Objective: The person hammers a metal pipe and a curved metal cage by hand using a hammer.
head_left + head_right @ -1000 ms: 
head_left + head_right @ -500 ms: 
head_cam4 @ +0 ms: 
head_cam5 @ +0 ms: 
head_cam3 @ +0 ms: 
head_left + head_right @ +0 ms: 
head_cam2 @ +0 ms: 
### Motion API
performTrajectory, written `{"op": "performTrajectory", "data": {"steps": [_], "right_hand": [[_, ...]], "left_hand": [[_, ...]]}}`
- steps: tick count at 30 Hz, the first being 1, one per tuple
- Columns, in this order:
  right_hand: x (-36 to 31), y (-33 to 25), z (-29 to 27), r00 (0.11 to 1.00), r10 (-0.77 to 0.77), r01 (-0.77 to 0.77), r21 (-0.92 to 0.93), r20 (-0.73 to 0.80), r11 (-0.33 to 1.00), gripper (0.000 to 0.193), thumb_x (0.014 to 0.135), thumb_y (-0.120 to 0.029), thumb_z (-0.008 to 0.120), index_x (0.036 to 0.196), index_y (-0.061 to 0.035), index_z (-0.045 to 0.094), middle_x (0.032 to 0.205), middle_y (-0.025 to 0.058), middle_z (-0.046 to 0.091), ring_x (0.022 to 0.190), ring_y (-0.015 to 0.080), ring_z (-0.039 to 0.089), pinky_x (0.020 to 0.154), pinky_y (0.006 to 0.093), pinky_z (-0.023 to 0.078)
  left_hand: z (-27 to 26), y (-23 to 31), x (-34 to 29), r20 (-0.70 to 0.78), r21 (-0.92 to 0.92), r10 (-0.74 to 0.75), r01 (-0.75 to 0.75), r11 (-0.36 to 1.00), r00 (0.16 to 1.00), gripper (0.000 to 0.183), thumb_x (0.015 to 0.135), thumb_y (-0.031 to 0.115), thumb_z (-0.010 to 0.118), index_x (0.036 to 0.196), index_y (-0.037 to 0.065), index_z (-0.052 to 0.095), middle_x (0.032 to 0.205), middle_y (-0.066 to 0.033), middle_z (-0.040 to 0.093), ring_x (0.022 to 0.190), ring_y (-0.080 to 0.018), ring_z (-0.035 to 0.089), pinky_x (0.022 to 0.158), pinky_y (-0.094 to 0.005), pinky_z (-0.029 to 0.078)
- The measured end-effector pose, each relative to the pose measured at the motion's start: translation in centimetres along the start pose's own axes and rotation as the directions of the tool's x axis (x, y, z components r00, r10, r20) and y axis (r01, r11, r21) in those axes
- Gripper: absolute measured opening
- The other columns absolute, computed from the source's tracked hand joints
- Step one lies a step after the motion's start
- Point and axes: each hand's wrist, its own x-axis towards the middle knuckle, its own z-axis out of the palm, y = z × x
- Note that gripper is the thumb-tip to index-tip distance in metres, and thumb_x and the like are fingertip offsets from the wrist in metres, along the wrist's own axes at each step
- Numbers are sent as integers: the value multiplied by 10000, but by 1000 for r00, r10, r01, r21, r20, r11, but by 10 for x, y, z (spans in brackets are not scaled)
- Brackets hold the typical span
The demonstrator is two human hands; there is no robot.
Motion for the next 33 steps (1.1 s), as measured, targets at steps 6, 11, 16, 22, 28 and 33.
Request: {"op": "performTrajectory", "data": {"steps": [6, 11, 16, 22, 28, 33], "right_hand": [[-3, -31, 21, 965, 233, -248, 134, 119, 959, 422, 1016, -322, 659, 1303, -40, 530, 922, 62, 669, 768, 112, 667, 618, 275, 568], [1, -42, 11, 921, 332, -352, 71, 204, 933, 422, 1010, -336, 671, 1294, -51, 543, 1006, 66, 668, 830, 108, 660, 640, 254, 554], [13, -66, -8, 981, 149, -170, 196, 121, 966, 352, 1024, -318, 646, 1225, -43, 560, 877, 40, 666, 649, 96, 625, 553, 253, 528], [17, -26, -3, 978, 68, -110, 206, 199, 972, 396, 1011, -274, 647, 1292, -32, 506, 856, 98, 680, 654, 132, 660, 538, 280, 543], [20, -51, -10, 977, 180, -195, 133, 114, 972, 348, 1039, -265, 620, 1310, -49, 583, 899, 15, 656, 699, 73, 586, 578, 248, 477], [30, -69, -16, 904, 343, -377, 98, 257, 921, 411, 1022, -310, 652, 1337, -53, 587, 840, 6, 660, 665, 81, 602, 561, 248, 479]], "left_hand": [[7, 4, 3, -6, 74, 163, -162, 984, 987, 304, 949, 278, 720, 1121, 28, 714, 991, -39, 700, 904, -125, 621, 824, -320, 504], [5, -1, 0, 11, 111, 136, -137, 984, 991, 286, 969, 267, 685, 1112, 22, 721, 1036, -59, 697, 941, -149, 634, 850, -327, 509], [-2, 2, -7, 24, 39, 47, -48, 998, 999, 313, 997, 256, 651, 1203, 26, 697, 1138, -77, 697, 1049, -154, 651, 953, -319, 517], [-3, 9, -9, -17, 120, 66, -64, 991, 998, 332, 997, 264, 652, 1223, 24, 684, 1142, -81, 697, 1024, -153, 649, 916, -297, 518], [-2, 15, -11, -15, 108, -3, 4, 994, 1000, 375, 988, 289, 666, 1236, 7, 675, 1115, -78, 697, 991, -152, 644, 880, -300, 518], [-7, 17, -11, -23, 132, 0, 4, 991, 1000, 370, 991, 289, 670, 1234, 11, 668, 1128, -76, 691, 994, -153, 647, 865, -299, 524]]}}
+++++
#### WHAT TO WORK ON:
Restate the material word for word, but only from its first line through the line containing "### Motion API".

#### RESULT:
Objective: The person hammers a metal pipe and a curved metal cage by hand using a hammer.
head_left + head_right @ -1000 ms: 
head_left + head_right @ -500 ms: 
head_cam4 @ +0 ms: 
head_cam5 @ +0 ms: 
head_cam3 @ +0 ms: 
head_left + head_right @ +0 ms: 
head_cam2 @ +0 ms: 
### Motion API

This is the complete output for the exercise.